Here I was again. I wanted to turn around. I was the last one in my party. If I didn't show up at the overlook, they'd just assume I'd fallen to my death and enjoy the view. It would be easier this way, I thought to myself. Karen will have to return the rental car.
It was one of those moments that can define you. It was one of those moments, brief but significant, where you have two clear choices. One represents the past, the other the future. In the middle is fear, a paralyzing, primordial emotion that God built into us for our own safety and advancement. Without it, we would either do utterly stupid things, or we'd never do anything courageous at all. It's the fear you feel when you realize you cannot stay where you are, but you are afraid to move forward. It's letting the phone ring when you call that girl in 6th grade. It's dropping the resume in the mail. It's signing the mortgage, or packing up to the move across the country, or saying goodbye to your father or mother for the last time.

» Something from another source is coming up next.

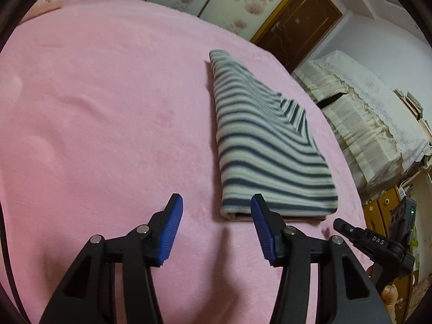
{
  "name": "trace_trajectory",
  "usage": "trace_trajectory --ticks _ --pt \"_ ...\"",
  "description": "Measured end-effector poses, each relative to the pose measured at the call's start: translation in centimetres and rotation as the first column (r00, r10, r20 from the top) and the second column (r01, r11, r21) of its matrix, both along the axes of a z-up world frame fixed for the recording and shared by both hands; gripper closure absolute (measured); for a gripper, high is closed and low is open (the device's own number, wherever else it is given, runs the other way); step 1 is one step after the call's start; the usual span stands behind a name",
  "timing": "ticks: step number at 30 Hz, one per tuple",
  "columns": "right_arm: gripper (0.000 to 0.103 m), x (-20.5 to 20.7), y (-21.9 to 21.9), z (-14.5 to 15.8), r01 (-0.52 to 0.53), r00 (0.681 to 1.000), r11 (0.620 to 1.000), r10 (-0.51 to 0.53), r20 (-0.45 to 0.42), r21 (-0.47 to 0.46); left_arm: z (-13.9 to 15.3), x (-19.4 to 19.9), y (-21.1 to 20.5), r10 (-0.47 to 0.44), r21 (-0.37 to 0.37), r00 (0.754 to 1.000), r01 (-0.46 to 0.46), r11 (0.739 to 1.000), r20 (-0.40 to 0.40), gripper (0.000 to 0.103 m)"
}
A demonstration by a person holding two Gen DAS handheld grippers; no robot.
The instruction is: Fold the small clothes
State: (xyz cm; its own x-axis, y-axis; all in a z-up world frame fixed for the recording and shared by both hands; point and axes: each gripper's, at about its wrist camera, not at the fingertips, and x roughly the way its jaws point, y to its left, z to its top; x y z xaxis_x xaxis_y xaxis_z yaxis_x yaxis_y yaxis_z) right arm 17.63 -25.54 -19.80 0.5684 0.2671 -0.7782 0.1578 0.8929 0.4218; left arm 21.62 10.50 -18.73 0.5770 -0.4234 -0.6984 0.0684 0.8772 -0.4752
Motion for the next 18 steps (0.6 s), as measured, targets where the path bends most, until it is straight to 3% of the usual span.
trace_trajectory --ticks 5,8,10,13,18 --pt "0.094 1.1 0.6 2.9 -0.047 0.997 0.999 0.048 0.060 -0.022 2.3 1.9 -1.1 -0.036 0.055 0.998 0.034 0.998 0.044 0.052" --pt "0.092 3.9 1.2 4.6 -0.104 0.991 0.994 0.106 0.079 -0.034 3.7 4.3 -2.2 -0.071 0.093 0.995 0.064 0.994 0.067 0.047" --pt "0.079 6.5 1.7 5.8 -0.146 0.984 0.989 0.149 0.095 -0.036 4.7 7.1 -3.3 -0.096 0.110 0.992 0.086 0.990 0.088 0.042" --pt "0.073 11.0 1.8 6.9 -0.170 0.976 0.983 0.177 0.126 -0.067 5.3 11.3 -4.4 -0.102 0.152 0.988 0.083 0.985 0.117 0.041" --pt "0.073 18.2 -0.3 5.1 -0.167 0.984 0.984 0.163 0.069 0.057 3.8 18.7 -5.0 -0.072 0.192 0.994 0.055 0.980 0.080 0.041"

I put my head down. I took a deep breath. I pressed forward. I held on for dear life. I made it to the top and reaped the rewards of an amazing view of where we started.
Also at the top were a bunch of little squirrels, running around the rocks begging for food, oblivious to the fact I had risked my life to be there . I wanted to punt one of them over the edge.
After enjoying ourselves and relaxing for a half-hour or so, we hiked back down. The trail didn't seem so intimidating the second time through. We had beaten our fears and beaten the heat. I was grateful I had forged ahead instead of turning back. I never would have forgiven myself, and I would have missed the view.
Tomorrow, Karen and are taking Thomas to college. He's our youngest, and he's going to school in Nashville, ten hours away. His departure represents a change in our family so massive it requires chains to hold onto. We've been through this before with our other two sons, and it was hard. But now it's our baby, the last one to go. The enormity of the moment is overwhelming. Yes, we know they come home again; that's already happened. But this is a different reality. The past is over and the future is here. I know great things await Thomas. He's chasing his dreams. I don't want him to stay, and I can't stand to see him leave. Karen and I, well, we've been together more than 28 years. We have come this far and we can't turn back now, because by facing our fears -- of the future, of mortality, of change, of missing our sons -- we will reap the rewards of this incredible journey together. Tomorrow it includes a ten-hour drive, our son and his belongings crammed into the back seat, while Karen and I grip each other's hands like they are the chains we need to get us over this terrifying ridge.
When we drive away from campus Friday evening, I'll put my head down. I'll take a deep breath. I'll press forward. I'll hold on for dear life. I'll make it to the end and reap the rewards of an amazing view of where we started.
What choice do I have? My Angel's Landing.